• **PROBLEM TO WORK ON**
Please work out the number of lines in the following material that include "camera", and reply with only that number.
::::::::::
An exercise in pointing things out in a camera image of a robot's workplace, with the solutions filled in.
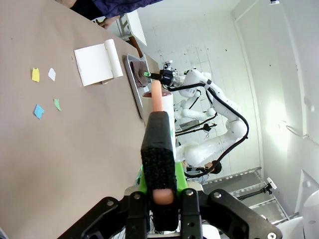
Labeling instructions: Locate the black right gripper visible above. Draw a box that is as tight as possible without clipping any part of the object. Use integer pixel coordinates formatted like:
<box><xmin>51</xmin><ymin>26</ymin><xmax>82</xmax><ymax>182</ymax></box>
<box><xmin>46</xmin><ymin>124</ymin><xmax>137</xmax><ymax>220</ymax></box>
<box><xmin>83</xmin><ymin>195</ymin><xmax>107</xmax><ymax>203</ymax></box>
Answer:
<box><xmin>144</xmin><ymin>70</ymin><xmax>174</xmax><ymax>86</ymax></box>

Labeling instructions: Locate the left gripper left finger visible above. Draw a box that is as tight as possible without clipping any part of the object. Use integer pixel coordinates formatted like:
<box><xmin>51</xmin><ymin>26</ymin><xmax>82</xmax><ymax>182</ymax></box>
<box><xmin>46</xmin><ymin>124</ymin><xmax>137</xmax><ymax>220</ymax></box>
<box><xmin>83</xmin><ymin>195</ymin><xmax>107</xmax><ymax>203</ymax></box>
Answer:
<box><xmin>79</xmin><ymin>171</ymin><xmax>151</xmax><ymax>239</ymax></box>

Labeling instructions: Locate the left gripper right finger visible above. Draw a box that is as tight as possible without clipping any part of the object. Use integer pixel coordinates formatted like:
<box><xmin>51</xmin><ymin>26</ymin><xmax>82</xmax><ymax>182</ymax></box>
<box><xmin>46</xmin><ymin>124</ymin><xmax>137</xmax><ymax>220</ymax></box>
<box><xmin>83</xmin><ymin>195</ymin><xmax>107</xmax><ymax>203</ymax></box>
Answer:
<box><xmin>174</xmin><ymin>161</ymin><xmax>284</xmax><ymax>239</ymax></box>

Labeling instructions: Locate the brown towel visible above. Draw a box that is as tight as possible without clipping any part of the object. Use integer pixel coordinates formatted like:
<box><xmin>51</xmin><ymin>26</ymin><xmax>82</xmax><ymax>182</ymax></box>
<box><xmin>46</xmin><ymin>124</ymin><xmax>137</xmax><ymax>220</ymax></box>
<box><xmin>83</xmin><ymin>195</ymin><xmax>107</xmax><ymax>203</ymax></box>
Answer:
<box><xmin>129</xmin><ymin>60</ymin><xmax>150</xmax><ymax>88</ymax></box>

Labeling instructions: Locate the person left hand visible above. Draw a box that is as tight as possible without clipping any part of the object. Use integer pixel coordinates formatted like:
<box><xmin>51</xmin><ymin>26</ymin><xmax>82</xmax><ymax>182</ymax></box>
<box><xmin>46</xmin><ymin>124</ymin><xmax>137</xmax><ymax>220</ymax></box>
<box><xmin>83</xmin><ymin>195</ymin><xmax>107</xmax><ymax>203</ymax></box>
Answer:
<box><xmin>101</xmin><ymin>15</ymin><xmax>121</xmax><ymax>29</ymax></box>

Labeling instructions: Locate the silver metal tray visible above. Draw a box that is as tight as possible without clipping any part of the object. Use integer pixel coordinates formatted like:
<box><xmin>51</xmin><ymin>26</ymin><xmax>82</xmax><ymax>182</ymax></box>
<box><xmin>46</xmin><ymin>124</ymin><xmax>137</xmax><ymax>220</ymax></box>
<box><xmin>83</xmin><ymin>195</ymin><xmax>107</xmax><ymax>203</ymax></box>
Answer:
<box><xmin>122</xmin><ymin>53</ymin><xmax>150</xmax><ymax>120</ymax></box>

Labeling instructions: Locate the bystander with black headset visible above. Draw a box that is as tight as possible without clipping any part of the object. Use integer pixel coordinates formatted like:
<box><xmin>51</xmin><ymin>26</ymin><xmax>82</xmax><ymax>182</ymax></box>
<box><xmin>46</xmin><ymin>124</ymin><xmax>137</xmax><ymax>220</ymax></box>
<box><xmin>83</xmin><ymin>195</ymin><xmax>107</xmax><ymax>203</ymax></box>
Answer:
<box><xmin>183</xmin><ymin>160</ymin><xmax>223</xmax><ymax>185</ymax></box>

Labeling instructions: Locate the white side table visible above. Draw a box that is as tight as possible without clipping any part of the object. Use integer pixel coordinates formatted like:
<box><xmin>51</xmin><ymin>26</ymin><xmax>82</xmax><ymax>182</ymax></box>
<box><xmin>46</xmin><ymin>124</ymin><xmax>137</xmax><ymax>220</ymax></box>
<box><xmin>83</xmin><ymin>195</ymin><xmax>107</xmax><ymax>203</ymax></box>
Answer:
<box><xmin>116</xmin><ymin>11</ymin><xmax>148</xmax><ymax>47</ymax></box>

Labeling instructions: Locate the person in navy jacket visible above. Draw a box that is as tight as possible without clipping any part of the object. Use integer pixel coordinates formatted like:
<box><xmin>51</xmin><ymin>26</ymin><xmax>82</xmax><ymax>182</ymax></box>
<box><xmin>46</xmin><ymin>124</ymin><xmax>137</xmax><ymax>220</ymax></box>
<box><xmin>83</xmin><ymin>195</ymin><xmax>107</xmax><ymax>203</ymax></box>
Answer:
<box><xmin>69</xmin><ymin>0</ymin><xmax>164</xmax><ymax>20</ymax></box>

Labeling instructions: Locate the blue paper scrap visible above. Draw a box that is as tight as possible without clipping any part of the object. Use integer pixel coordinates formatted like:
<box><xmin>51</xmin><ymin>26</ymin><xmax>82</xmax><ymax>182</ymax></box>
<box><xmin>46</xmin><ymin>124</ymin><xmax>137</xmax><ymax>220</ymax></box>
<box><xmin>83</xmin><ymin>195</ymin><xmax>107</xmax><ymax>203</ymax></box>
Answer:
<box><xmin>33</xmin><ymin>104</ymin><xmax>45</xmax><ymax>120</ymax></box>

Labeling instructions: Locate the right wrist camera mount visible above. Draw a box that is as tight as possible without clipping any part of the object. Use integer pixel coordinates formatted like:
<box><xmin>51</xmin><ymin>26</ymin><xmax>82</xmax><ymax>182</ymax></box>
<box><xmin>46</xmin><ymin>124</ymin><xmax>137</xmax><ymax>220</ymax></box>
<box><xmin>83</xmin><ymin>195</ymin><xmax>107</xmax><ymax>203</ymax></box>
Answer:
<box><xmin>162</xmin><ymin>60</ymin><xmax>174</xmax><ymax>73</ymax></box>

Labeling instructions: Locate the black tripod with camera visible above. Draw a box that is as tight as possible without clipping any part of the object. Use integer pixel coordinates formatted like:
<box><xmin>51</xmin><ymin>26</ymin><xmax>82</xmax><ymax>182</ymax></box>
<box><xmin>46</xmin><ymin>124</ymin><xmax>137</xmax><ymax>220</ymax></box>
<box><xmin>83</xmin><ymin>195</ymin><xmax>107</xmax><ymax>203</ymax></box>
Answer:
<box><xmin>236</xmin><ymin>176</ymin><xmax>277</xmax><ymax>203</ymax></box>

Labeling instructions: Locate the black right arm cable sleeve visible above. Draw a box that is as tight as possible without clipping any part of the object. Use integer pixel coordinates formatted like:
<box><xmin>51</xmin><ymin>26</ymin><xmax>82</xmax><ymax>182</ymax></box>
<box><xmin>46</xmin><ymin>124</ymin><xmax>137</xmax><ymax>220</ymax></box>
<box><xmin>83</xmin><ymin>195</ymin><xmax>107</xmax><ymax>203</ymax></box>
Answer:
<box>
::::::::::
• **WRITTEN SOLUTION**
3